A lab test verified mouse droppings, Trackwell said.
"There was a good amount. It was very obvious that there were numerous mouse droppings in the pizza," he said. "It's not very often that we run into that amount of evidence of mouse droppings in a food product."
The inspector revoked Little Caesar's license at about 5:30 p.m. Tuesday. According to the health department report, the inspector discovered mouse droppings throughout the store, "along the walls throughout the facility," but nothing in the dough or any other food in, or in cabinets.
The fact that no droppings were found from the floor-level up is puzzling to the department, Trackwell said, and could mean it was an intentional act.
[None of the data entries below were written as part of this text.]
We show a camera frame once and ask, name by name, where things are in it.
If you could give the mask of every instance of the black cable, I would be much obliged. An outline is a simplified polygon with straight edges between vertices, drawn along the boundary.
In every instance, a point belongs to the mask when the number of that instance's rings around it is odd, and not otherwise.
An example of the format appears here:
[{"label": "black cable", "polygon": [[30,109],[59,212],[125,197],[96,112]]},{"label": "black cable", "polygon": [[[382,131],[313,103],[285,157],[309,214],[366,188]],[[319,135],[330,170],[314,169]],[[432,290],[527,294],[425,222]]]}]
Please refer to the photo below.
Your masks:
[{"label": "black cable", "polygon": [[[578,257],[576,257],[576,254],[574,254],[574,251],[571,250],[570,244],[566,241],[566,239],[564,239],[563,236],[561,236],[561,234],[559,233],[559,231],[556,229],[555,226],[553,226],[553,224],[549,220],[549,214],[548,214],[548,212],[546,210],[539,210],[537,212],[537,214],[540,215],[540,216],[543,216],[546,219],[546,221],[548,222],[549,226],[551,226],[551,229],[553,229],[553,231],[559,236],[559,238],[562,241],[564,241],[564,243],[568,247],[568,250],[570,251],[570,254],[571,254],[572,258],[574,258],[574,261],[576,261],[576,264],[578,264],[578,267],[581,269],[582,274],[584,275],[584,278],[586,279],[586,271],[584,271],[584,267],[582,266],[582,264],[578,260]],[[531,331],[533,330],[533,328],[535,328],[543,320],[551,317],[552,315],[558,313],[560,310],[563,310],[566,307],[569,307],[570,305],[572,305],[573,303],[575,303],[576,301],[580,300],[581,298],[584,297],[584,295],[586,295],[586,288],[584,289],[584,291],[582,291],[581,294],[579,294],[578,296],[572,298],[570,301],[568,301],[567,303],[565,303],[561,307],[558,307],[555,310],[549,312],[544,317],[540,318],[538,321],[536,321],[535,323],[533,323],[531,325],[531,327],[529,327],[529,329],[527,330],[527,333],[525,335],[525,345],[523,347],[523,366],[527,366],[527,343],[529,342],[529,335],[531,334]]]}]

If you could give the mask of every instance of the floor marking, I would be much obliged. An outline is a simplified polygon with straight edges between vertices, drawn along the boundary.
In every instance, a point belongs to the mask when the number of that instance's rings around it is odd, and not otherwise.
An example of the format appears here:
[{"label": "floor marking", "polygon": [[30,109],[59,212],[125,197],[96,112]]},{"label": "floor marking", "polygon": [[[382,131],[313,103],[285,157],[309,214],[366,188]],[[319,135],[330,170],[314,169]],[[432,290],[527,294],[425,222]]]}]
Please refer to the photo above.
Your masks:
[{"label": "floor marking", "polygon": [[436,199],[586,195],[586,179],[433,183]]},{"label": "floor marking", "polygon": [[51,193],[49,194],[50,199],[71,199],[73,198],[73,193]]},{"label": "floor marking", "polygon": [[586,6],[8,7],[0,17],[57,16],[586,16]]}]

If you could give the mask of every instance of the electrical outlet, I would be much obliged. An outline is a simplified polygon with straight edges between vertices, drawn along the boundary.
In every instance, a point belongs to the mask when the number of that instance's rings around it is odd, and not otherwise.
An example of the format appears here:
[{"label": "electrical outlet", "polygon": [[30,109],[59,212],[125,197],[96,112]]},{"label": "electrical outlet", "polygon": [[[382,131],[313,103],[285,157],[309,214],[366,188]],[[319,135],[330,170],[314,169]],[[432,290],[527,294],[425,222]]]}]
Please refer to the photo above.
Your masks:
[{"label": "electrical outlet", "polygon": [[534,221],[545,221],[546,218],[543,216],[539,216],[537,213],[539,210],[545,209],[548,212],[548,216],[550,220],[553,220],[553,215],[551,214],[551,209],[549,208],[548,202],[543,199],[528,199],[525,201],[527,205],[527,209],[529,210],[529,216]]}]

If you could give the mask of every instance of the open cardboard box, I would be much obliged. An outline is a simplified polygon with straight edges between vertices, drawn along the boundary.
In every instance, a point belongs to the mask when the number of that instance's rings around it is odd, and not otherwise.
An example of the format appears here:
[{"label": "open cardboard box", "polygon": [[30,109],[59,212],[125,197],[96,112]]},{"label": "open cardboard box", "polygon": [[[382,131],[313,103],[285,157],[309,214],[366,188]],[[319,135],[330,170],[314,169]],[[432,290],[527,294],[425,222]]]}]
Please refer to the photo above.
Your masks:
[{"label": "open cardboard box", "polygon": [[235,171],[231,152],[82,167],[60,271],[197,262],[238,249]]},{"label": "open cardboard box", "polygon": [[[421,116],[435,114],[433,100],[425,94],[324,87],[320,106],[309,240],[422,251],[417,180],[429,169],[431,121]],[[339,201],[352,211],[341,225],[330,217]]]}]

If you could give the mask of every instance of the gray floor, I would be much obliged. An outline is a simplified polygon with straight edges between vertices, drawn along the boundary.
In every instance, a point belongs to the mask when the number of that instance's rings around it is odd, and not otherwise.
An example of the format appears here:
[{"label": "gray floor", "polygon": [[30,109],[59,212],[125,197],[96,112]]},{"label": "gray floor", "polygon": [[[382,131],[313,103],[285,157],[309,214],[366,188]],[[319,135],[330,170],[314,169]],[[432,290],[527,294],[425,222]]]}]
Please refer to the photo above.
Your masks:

"You'd think we'd find droppings in the actual product, but none were found," he said. "That's been a question that all of us had, to be honest with you. That's probably the biggest mystery."
The store's management acted quickly and cleaned and sanitized the restaurant, as well as brought in a pest control service.
It was inspected again and reopened for business at 10:30 a.m. Wednesday, Trackwell said.
"They don’t want to have to be in the media for the wrong reasons, so they want to get in and take care of things as swift as possible," he said.
A woman who identified herself as the manager at the location declined to comment. Calls to Little Caesars' corporate office were not returned Thursday.
The health department will inspect a facility after any customer complaint and conducts regular inspections one to four times each year. But with about 5,000 facilities in Marion County and just 20 inspectors, the department relies on customer tips, Trackwell said.